### What you need to do
First find the line with "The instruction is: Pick" in the entries below, then set down exactly every line through the line with "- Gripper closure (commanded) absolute", that line included.

### Stored data
-*-
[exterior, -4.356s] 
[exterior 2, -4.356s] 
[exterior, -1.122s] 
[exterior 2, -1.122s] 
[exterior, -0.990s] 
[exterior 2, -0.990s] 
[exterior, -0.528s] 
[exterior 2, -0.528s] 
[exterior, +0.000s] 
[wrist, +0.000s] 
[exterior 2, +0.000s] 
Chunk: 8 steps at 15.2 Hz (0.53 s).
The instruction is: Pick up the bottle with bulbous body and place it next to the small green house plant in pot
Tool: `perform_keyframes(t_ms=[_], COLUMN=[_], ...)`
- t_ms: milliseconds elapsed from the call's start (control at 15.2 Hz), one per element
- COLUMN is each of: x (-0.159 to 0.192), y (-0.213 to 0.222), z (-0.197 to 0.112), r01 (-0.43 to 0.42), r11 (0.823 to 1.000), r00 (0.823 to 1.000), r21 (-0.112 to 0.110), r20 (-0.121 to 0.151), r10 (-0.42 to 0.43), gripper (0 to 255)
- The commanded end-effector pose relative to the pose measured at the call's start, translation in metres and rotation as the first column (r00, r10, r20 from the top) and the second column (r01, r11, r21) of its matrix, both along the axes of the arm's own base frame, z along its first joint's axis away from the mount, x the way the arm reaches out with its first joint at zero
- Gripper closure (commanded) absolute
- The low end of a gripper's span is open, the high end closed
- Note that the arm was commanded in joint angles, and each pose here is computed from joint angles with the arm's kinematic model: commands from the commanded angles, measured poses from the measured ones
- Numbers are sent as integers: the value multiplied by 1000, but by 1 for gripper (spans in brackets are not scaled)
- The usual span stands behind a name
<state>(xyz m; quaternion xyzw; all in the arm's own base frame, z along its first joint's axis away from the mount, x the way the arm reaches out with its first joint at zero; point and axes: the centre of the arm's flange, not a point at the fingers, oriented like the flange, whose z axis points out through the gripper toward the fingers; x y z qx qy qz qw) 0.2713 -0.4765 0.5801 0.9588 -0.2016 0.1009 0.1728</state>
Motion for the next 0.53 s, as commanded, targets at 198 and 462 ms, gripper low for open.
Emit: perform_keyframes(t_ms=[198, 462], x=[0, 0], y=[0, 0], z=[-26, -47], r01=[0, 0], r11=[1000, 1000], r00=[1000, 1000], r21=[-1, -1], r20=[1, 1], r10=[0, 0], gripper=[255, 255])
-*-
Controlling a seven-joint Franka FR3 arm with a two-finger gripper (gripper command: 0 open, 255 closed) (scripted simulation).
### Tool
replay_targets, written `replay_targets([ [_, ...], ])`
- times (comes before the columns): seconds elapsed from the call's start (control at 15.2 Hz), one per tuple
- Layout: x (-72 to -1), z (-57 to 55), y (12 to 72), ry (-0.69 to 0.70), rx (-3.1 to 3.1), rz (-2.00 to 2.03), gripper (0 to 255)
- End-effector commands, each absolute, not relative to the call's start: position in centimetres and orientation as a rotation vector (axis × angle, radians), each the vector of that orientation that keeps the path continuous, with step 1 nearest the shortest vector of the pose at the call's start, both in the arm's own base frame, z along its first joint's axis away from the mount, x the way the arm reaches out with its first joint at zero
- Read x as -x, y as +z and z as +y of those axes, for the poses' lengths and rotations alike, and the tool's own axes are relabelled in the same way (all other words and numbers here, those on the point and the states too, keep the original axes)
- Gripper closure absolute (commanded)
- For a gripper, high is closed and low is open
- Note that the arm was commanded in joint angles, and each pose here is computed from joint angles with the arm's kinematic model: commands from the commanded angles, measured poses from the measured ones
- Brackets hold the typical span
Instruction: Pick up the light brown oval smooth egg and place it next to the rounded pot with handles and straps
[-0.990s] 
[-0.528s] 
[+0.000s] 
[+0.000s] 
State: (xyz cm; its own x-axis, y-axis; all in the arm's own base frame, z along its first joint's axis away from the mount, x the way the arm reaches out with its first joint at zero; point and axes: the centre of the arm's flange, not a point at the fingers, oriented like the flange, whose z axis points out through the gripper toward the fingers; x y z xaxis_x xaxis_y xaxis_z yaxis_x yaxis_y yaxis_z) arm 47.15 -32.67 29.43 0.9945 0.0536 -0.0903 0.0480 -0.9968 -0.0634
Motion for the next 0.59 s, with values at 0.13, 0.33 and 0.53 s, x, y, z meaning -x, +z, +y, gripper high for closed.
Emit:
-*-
### Exercise response
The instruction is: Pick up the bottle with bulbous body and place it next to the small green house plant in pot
Tool: `perform_keyframes(t_ms=[_], COLUMN=[_], ...)`
- t_ms: milliseconds elapsed from the call's start (control at 15.2 Hz), one per element
- COLUMN is each of: x (-0.159 to 0.192), y (-0.213 to 0.222), z (-0.197 to 0.112), r01 (-0.43 to 0.42), r11 (0.823 to 1.000), r00 (0.823 to 1.000), r21 (-0.112 to 0.110), r20 (-0.121 to 0.151), r10 (-0.42 to 0.43), gripper (0 to 255)
- The commanded end-effector pose relative to the pose measured at the call's start, translation in metres and rotation as the first column (r00, r10, r20 from the top) and the second column (r01, r11, r21) of its matrix, both along the axes of the arm's own base frame, z along its first joint's axis away from the mount, x the way the arm reaches out with its first joint at zero
- Gripper closure (commanded) absolute

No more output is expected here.